* ACTION ITEM
Your response should contain every line from the data below that holds the string "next".
· · ·
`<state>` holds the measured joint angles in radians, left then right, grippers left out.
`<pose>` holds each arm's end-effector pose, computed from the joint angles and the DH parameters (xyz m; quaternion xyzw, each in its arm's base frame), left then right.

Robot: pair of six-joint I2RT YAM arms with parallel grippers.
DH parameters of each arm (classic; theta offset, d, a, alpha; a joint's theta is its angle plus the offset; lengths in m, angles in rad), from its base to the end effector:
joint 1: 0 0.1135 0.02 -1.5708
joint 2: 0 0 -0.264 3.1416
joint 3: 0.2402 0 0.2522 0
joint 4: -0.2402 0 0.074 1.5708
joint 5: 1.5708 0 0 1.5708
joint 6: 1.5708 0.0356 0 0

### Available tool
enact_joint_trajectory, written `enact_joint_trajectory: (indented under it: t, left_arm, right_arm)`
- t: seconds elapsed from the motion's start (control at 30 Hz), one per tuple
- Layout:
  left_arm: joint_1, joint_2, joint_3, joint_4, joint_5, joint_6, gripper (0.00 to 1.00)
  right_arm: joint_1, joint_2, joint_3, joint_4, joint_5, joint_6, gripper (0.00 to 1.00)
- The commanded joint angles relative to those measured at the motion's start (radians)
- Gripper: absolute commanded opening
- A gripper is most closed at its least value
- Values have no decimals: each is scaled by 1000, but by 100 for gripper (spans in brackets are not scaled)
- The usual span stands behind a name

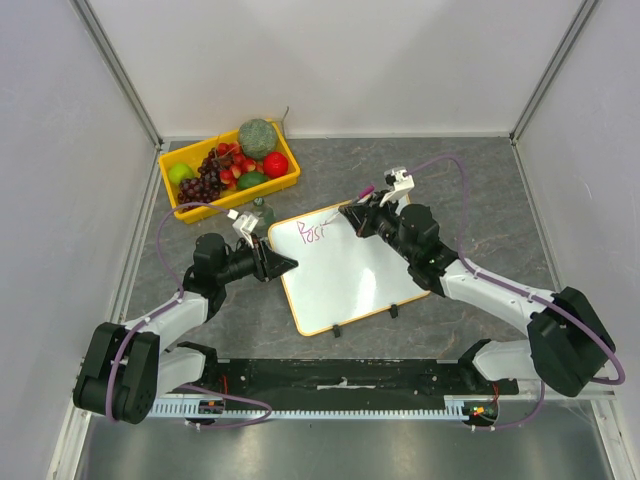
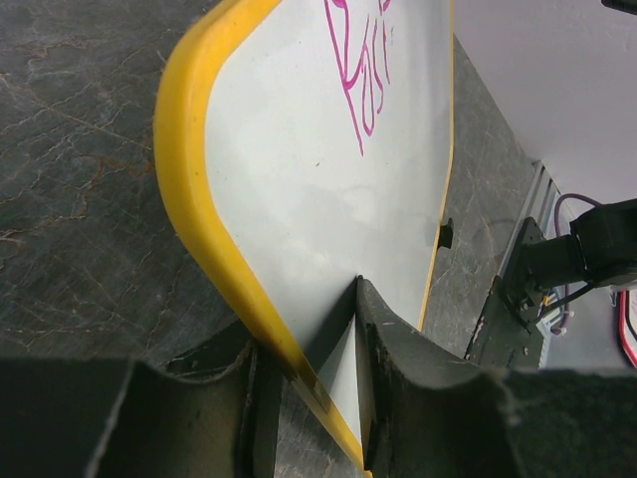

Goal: Write a sentence on the whiteboard

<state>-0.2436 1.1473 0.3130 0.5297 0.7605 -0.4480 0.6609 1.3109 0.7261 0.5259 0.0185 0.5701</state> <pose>0.2034 -0.0758 0.1831 0.1421 0.7671 -0.4677 0.4154 0.2364 0.1830 0.2770 -0.0267 0.7271 0.3905 0.5640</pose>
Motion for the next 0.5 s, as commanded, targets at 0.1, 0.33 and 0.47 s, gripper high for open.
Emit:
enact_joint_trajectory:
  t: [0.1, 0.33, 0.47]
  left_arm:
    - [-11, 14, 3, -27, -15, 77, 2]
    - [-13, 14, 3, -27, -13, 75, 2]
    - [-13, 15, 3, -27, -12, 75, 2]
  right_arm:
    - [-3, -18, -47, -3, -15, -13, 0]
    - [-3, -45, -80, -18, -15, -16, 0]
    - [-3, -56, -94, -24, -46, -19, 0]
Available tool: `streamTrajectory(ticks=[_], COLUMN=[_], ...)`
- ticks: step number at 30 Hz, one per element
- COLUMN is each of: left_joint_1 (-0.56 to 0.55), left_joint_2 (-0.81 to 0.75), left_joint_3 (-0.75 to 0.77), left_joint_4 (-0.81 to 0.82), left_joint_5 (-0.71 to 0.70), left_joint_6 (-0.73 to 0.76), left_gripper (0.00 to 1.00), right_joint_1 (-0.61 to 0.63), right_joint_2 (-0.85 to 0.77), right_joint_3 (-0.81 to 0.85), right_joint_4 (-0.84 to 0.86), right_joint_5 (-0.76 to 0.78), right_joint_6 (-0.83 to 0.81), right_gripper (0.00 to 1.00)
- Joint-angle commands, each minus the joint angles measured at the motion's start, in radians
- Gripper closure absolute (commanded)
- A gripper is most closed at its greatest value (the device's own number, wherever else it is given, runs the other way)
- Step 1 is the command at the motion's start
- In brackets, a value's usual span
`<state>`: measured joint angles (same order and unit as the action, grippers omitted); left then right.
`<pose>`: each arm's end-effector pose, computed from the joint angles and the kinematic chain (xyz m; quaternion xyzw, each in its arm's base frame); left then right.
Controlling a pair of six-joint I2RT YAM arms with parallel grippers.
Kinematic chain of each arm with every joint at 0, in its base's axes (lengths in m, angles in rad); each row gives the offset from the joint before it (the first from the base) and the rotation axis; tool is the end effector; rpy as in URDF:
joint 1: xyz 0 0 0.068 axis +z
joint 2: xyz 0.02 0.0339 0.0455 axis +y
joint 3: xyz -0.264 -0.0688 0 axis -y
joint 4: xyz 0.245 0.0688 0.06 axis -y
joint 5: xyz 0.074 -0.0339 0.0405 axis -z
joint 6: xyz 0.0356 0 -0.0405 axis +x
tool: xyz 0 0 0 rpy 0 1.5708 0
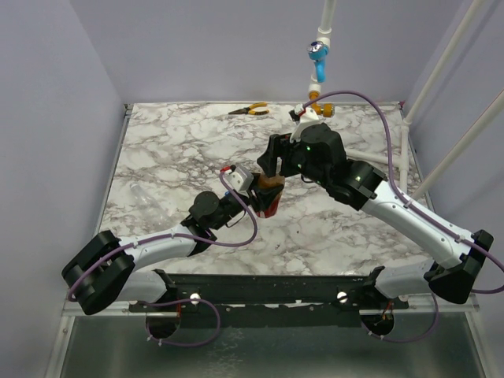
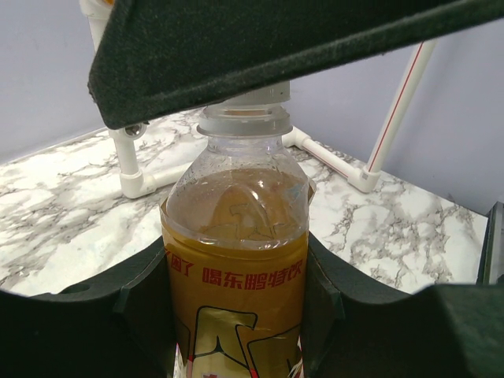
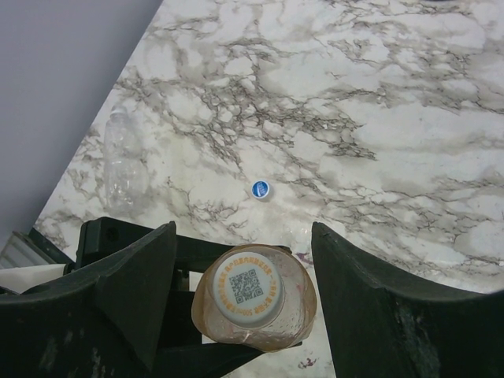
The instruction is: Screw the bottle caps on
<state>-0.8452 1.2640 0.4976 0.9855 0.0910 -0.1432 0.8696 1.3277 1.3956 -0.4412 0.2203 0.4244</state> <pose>0.1736 -0.2006 0.2623 0.2482 0.5746 -0.3947 0.6726 0.1982 0.2227 0.4066 -0.1208 0.8145 0.2652 0.5017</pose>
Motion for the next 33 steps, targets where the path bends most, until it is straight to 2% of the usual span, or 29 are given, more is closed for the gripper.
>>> streamTrajectory(ticks=[1, 20, 28, 33], left_joint_1=[0.005, 0.012, 0.024, 0.03], left_joint_2=[-0.003, 0.009, 0.006, 0.003], left_joint_3=[0.01, -0.001, -0.002, -0.006], left_joint_4=[0.006, 0.008, 0.006, 0.004], left_joint_5=[0.028, 0.026, 0.036, 0.03], left_joint_6=[-0.015, -0.022, -0.023, -0.024], left_gripper=[0.77, 0.77, 0.77, 0.77], right_joint_1=[0.006, 0.008, 0.02, 0.023], right_joint_2=[0.006, -0.01, -0.011, -0.021], right_joint_3=[0.013, -0.008, -0.009, -0.023], right_joint_4=[0.018, 0.017, 0.02, 0.02], right_joint_5=[0.009, 0.033, 0.055, 0.065], right_joint_6=[-0.005, -0.003, -0.002, 0.007], right_gripper=[0.28, 0.31, 0.37, 0.37])
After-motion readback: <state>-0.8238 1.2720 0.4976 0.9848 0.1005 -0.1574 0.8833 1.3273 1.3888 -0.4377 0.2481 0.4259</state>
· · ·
* SOLUTION FOR THIS EXERCISE
Motion for the next 0.5 s, as commanded, targets at 0.1, 0.33 and 0.47 s, gripper high for open.
Motion for the next 33 steps, targets where the path bends most, until it is straight to 2% of the usual span, or 29 are given, more is closed for the gripper.

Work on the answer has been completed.